Overall, vaping does have a low level of risk, but is far safer than smoking. Regular vapers are advised to quit if possible to eliminate any harm, unless there is a risk of going back to smoking.

Posted by Colin Mendelsohn, colin@athra.org.au


Leave a Reply to Don Juan Cancel reply

Your email address will not be published. Required fields are marked *

9 Replies to “Metals inhaled from vaping are not a health risk”

Karsten Sass

K. I want more facts backed by numbers and actual statistical findings found during the tests this man did. When you just use very vague notions like "daily safety limits" or "normal use" but do not explain what you mean by those terms or give information like statistics about those terms, or hell, even a definition. I cannot trust the entire page since all I have now is your word that those phrases are ok. Please Please if you are to make another page, please, ad more actual data from the findings and give better definitions for those of us who may not understand.

Colin

Hi Karsten, The abstract for the article is available here
https://www.tandfonline.com/doi/full/10.1080/08958378.2018.1523262?scroll=top&needAccess=true
If you would like a copy of the full study, please email us and we will send it to you. Email colin@athra.org.au

Oleg Gorya

Hey, I have a question related to this topic, though a bit of a different idea. Most eliquids contain additives, and recently, organic acid neutralized nicotine eliquids (nicotine salts) have started to become a big trend. These acids include benzoic, citric, lactic, malic, tartaric and the like.
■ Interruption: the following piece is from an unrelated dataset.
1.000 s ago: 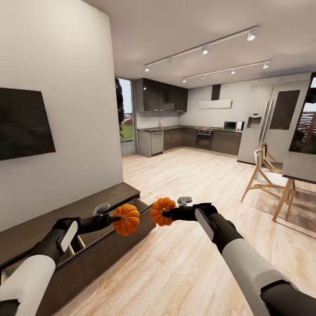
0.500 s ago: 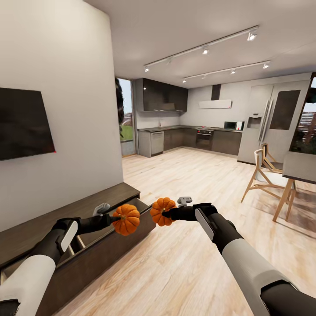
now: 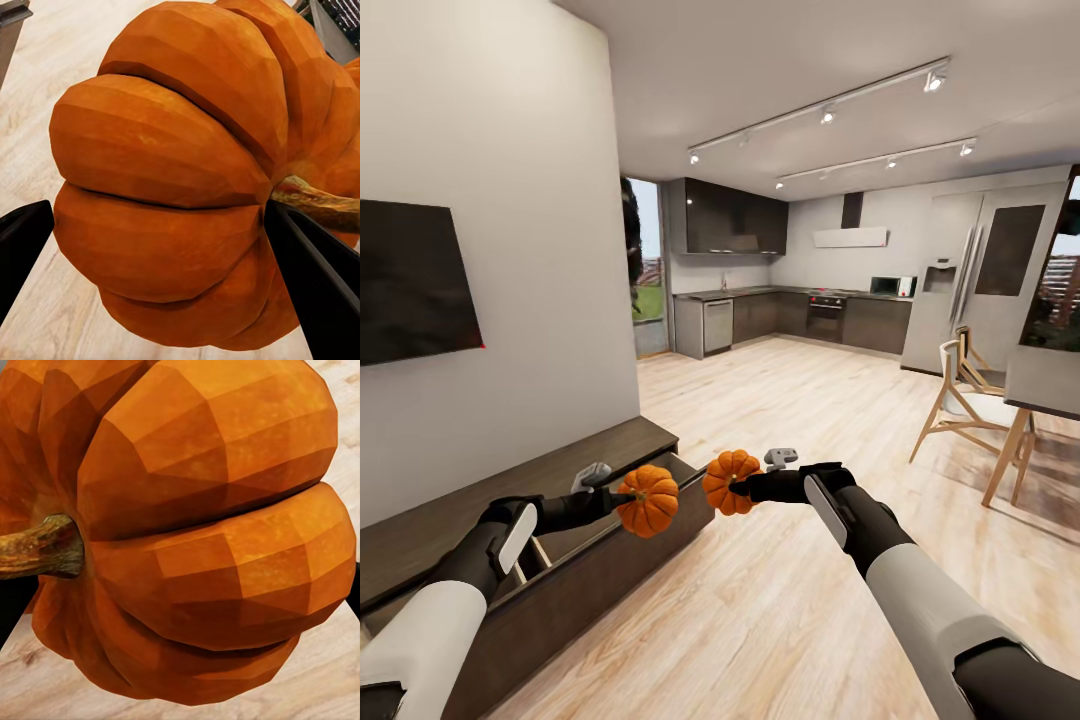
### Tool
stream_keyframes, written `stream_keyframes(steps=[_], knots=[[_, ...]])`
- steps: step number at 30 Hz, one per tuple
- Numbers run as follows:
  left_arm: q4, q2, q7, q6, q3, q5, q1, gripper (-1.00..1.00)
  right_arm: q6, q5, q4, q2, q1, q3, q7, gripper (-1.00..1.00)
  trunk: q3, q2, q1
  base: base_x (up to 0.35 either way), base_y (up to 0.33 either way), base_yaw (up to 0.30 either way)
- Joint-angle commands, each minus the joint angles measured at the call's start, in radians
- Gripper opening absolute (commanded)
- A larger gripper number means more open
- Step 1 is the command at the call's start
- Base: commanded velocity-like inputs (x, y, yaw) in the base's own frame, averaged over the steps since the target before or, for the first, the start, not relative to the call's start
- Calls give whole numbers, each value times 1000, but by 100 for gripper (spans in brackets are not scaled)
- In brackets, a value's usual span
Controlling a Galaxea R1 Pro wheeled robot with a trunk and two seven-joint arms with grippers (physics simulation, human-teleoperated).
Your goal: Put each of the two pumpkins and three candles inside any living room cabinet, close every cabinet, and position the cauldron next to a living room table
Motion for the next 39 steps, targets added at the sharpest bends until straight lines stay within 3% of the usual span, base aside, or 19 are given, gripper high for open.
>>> stream_keyframes(steps=[1, 39], knots=[[0, 0, 0, 5, 2, 2, -1, -100, 4, -1, -1, 0, -1, 0, 0, -100, -1, -1, 0, 0, 0, 0], [0, 0, -1, 5, 2, 2, -1, -100, 4, -1, -1, 0, -1, -1, 0, -100, -1, -1, 0, 101, 0, 0]])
There acids have been shown to increase oxidation of metals at elevated temperatures such as 316L stainless (here is an article discussing how metals degrade in the presence of acids: https://www.parrinst.com/wp-content/uploads/downloads/2011/07/Parr_Stainless-Steels-Corrosion-Info.pdf)
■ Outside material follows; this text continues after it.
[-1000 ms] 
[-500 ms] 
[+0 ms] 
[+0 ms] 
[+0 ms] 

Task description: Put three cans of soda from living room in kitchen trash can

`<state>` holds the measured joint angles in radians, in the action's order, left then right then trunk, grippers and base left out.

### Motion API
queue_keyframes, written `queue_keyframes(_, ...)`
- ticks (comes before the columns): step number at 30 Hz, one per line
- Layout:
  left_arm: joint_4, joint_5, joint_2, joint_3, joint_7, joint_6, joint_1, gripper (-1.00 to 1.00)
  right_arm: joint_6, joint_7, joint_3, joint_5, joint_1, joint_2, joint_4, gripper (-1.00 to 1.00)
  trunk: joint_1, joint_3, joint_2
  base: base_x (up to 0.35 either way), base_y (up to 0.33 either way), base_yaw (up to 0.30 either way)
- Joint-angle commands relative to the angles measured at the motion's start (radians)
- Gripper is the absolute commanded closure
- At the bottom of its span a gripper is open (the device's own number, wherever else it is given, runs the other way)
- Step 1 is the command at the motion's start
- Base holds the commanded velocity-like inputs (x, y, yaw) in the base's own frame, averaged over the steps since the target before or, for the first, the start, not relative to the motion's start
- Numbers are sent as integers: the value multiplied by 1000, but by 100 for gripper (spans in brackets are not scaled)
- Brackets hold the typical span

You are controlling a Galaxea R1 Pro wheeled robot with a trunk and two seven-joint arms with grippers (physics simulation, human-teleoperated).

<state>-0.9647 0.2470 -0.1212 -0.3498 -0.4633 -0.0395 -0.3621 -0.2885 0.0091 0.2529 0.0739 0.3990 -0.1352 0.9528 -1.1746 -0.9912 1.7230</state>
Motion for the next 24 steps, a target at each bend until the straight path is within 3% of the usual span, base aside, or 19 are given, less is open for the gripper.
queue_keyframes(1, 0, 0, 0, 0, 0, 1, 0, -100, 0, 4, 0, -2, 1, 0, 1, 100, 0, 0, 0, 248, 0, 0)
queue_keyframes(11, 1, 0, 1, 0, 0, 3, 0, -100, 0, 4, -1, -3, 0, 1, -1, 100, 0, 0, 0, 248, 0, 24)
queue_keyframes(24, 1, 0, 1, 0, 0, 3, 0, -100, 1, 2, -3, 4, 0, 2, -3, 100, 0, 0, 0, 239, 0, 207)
My question is; should people be concerned over the use of these additives? there are SALTS of nicotine as well, so they are buffered solutions. Though I figure coils would degrade faster and so release more metal nanoparticles. I am personally concerned, especially with nickel as this metal is already quite nasty.

Oleg Gorya

Sorry, I meant to reference this one: Corrosion Resistance of Nickel-Containing Alloys in Organic Acids And Related Compounds https://nickelinstitute.org/media/1658/corrosionresistanceofnickel_containingalloysinorganicacidsandrelatedcompounds_1285_.pdf

Though the above mentioned source does show some good data as well.

Don Juan

Haha they said here is your facts.

Yasser

If the metal amounts detected per breath are above safety limits, then there are concerns and you can't underscore the safety impact by saying these limits are safe on a daily dose basis. If something is poisoning the body on a breath basis, why put it in your body risking what it can do to your body. Everyone reacts differently to the same amount of these metals and even small trace amounts can have serious impact for some people.

Joe

I cannot believe how hard they are coming after vapers. Bottom line is that vaping is far safer than smoking. A lot of vapers, are former smokers, and by vaping, are causing a significantly less amount of damage to their bodies. It is because of under age vapers that are causing all the problems. Instead of making vaping products illegal to be shipped, they should require all vape product websites to get a photo ID of all customers that purchase through their websites. Some sites actually already do this.

April

What if you have a nickel allergy?

Liah

That’s relieving. I’ve been vaping for a couple years on and off as I try and quit cigarettes but now I vape everyday. My boyfriend told me that the metal in the vape is really dangerous so I figured I’d do some research. Obviously vaping probably isn’t totally safe but at least this isn’t a problem. It’s more the addiction factor that I’m worried about as I’ll wake up in the middle of the night specifically wanting to vape.